Excuses, I thought. Actually, I didn’t think. I knew. Last night had spooked Sir Ian and he was looking for a quick escape out the back door.
We went back and forth on the stupid issue of shooting in New York versus a dumb, Hollywood back lot. But it was academic and fruitless as hell.
“You know what?” I finally relented. “You’re busy prepping another movie. Maybe when you wrap you’ll give the script another look and feel a bit differently.”
“Good idea,” he said. “I’ll phone the studio. Let’s talk in four months when I no longer have (The Biggest Movie Star in the World) dogging my every fart.”
Distance, I thought. Give Sir Ian a few thousand miles and four months of getting his teethed kicked in by the Biggest Movie Star in the World and he’ll be jonesing for an experience that reeked of the authentic. He’ll remember our night of music and club crawling with a certain, thrill-seeking affection. That salsa song he couldn’t drum out of his head will return to him and demand to be heard on a soundtrack.
A day later I was back in Los Angeles. My phone rang and it was the movie’s producer.
“What the hell happened in New York?” yelled the producer.
“It was great,” I said. “Maybe there was a moment or so of too much excitement. But yeah. Pretty great, I’d say.”
“Great huh?” pissed the producer. “Sir Ian is out. His agent just called the studio to say as much.”
“Oh…” was all I could summon, instantly feeling the familiar sting of a setback. “Maybe he got scared.”

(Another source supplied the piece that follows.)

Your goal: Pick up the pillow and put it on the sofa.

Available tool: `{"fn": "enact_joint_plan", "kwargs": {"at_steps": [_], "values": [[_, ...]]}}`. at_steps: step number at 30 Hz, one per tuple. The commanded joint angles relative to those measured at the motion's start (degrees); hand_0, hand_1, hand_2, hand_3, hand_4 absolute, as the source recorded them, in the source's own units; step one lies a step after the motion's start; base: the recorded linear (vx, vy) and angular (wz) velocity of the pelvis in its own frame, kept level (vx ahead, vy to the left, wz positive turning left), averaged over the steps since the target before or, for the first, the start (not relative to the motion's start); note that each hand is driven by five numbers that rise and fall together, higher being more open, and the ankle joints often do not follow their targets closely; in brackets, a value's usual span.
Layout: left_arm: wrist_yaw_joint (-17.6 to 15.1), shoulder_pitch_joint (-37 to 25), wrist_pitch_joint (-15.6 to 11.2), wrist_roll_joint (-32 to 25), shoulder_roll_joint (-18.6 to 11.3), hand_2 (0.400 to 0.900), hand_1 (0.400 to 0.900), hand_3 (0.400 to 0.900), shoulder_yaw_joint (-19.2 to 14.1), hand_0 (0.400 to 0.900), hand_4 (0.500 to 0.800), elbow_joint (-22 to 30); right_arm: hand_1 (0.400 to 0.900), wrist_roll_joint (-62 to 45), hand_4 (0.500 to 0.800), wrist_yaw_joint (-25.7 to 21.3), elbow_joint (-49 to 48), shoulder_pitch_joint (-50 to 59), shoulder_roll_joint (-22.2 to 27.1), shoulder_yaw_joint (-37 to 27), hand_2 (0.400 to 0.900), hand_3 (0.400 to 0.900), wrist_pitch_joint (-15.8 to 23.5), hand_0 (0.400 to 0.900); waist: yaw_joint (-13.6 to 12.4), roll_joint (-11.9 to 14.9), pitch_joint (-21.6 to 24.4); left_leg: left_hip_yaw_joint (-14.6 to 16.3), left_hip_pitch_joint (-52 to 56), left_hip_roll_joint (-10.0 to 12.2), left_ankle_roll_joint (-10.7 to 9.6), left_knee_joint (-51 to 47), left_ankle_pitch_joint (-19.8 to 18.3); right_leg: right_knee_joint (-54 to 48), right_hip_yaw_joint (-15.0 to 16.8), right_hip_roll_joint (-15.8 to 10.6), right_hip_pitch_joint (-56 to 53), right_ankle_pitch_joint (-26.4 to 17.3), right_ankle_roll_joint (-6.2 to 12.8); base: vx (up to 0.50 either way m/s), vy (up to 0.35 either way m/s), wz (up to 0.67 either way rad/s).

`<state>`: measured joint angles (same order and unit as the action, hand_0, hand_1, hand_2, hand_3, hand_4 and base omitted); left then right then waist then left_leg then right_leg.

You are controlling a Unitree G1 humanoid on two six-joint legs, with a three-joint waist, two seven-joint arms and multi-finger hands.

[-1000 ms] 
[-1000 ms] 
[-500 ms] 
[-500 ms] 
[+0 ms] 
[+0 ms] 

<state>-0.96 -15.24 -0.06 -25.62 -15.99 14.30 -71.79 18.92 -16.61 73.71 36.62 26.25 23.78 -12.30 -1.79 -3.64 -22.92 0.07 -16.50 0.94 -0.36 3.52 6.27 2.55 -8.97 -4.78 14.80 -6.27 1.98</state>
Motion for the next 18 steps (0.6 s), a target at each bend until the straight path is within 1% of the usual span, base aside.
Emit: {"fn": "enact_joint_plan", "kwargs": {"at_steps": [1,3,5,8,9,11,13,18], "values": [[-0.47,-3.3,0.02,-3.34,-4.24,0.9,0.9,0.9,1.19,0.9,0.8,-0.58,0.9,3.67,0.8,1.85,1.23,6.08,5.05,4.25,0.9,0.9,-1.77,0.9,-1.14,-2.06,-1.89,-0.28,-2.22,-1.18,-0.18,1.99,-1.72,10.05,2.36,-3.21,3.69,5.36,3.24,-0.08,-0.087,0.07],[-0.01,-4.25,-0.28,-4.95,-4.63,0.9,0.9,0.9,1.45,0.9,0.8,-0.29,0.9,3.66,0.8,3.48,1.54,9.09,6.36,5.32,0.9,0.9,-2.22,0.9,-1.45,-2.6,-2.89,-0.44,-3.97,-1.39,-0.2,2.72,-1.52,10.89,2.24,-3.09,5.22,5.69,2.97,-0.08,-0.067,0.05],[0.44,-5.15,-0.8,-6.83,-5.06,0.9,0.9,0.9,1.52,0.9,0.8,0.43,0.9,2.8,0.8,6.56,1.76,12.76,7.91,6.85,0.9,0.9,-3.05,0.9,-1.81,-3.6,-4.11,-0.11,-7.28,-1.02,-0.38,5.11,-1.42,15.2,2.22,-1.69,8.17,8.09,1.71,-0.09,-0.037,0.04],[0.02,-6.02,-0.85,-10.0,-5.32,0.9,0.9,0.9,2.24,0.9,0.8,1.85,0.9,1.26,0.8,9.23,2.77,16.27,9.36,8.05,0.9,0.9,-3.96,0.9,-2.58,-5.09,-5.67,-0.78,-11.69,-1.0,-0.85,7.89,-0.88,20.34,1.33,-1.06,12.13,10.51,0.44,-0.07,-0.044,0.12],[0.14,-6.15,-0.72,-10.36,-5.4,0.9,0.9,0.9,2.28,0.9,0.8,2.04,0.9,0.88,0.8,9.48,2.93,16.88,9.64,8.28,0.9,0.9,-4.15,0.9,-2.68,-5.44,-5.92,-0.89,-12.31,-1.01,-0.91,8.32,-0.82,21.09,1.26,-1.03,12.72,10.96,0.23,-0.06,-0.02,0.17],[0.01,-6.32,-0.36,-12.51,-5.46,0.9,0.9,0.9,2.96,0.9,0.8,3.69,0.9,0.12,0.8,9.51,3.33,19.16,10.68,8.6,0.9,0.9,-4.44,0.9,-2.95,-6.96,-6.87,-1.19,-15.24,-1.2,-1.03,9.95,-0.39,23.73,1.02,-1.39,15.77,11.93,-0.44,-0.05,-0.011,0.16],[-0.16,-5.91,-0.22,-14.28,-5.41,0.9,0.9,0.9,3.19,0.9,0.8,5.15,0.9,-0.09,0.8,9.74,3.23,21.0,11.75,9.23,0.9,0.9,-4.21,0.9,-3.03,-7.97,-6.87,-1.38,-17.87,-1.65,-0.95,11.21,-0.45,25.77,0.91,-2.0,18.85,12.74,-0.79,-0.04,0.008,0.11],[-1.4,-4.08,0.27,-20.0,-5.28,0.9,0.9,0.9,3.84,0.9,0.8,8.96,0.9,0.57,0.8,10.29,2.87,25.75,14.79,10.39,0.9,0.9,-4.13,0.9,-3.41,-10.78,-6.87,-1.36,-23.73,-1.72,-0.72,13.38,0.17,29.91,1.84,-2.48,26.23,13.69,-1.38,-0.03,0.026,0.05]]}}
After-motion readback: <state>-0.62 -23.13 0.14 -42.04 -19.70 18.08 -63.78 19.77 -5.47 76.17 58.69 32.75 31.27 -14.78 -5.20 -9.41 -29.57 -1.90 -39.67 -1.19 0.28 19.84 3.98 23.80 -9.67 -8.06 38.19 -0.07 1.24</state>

“Scared of what? Manhattan?”
Though I explained how our night out had ended, we never truly found out the cold truth. Sir Ian had bailed out of my movie without a parachute. He was gone, baby, gone. And not long after, so was the studio’s interest in the movie.
Like so many films, once the director departs, the studio goes into a scramble-dash, wondering what could be wrong with the script. Otherwise why would the director have hit the door? They eventually tinker too much until all enthusiasm for the project dwindles to a whimper.
As much as I argued my theory that Sir Ian abandoned ship due to an unexpected dose of the xenophobic heebie-jeebies, the studio decided to trust the instincts of the departing director over those of the original scribbler. Namely me.